Sulindac inhibits pancreatic carcinogenesis in LSL-KrasG12D-LSL-Trp53R172H-Pdx-1-Cre mice via suppressing aldo-keto reductase family 1B10 (AKR1B10)
Menée in vitro et à l'aide d'un modèle murin, cette étude montre que le sulindac, un anti-inflammatoire non stéroïdien, inhibe la carcinogenèse du pancréas en supprimant l'activité de l'aldo-céto-réductase AKR1B10
Sulindac has been identified as a competitive inhibitor of aldo-keto reductase 1B10 (AKR1B10), an enzyme that plays a key role in carcinogenesis. AKR1B10 is overexpressed in pancreatic ductal adenocarcinoma (PDAC) and exhibits lipid substrate specificity, especially for farnesyl and geranylgeranyl. There have been no studies though showing that the inhibition of PDAC by sulindac is via inhibition of AKR1B10, particularly the metabolism of farnesyl/geranylgeranyl and Kras protein prenylation. To determine the chemopreventive effects of sulindac on pancreatic carcinogenesis, 5-week old LSL-KrasG12D-LSL-Trp53R172H-Pdx-1-Cre mice (Pankras/p53 mice) were fed an AIN-93M diet with or without 200ppm sulindac (n=20/group). Kaplan-Meier survival analysis showed that average animal survival in Pankras/p53 mice was 143.7 ± 8.8 days, and average survival with sulindac was increased to 168.0 ± 8.8 days (p<0.005).

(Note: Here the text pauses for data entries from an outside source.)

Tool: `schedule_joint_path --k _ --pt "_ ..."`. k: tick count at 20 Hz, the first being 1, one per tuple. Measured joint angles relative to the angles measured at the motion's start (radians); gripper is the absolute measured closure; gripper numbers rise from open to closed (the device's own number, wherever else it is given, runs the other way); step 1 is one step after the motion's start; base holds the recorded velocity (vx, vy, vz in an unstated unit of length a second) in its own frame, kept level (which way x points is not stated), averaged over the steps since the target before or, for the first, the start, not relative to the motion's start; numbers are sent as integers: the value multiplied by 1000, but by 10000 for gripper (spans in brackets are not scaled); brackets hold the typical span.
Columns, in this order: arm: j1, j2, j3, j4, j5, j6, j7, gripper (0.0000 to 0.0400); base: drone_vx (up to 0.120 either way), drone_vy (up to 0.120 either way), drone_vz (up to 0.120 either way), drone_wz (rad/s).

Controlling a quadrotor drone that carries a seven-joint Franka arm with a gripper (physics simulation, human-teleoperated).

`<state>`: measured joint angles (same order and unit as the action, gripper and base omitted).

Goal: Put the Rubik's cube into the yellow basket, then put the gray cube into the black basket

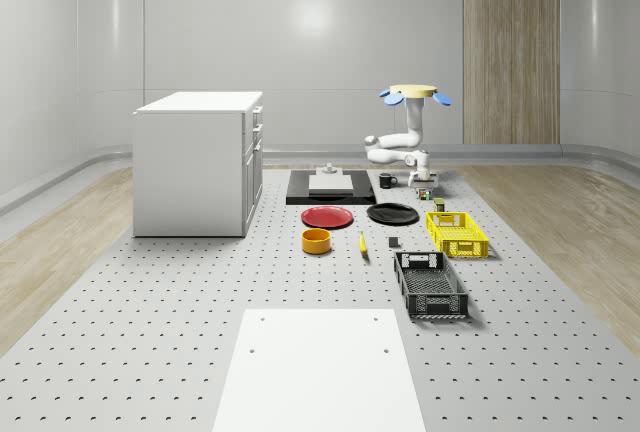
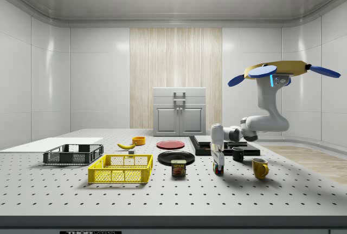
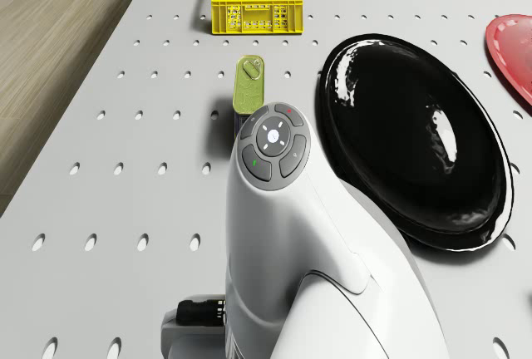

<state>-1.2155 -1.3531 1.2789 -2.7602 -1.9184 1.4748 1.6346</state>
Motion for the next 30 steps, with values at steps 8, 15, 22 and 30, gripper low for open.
schedule_joint_path --k 8,15,22,30 --pt "-12 -21 5 6 12 20 7 60 0 0 0 0" --pt "-19 -39 7 8 20 36 9 66 0 0 0 0" --pt "-23 -55 52 -1 68 33 18 73 0 0 23 0" --pt "-30 -78 113 -9 133 31 29 76 0 0 120 0"
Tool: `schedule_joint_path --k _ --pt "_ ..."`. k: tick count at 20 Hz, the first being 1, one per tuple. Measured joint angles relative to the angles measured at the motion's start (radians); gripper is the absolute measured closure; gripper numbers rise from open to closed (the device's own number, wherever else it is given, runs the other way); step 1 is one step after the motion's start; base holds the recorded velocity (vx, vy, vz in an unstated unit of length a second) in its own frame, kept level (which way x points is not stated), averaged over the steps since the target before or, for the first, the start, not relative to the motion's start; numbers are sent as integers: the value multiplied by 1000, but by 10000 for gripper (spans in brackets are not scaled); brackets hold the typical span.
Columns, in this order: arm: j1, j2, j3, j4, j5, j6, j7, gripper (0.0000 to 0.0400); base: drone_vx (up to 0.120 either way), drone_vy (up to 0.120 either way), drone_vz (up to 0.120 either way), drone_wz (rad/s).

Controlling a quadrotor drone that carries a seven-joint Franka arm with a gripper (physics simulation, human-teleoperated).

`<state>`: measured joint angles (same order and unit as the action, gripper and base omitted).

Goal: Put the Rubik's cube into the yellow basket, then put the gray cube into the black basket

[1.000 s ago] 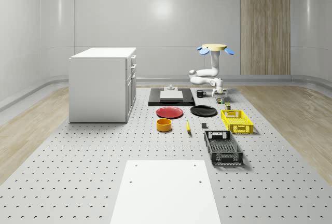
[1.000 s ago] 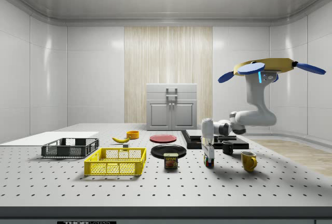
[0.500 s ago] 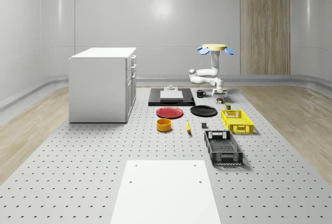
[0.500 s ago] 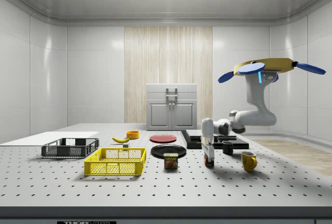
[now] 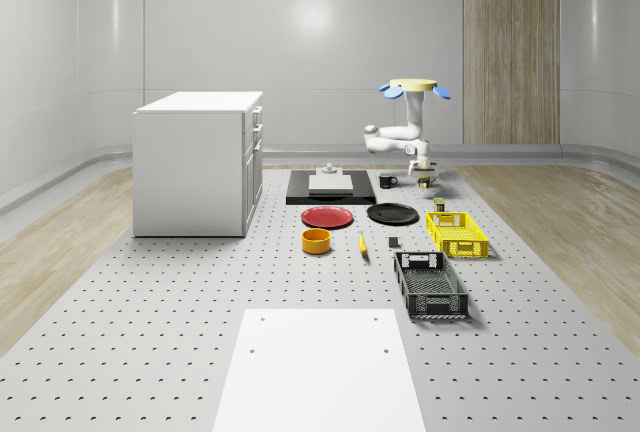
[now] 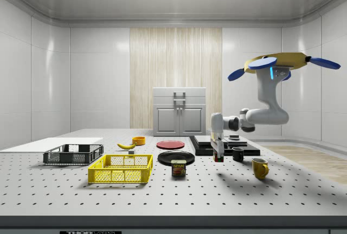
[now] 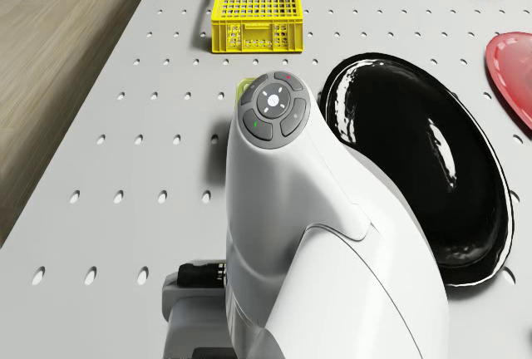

Histopathological analyses revealed that 90% of mice developed PDAC, 10% with metastasis to the liver and lymph nodes. With sulindac, the incidence of PDAC was reduced to 56% (P<0.01) and only one mouse had lymph node metastasis. Immunochemical analysis showed that sulindac significantly decreased Ki-67-labeled cell proliferation and markedly reduced the expression of phosphorylated ERK1/2, c-Raf and MEK1/2. In in vitro experiments with PDAC cells from Pankras/p53 mice, sulindac exhibited dose-dependent inhibition of AKR1B10 activity. By silencing AKR1B10 expression through siRNA or by sulindac treatment, these in vitro models showed a reduction in Kras and HDJ2 protein prenylation, and down-regulation of phosphylated C-raf, ERK1/2 and MEK1/2 expression. Our results demonstrate that sulindac inhibits pancreatic carcinogenesis by the inhibition of Kras protein prenylation by targeting AKR1B10.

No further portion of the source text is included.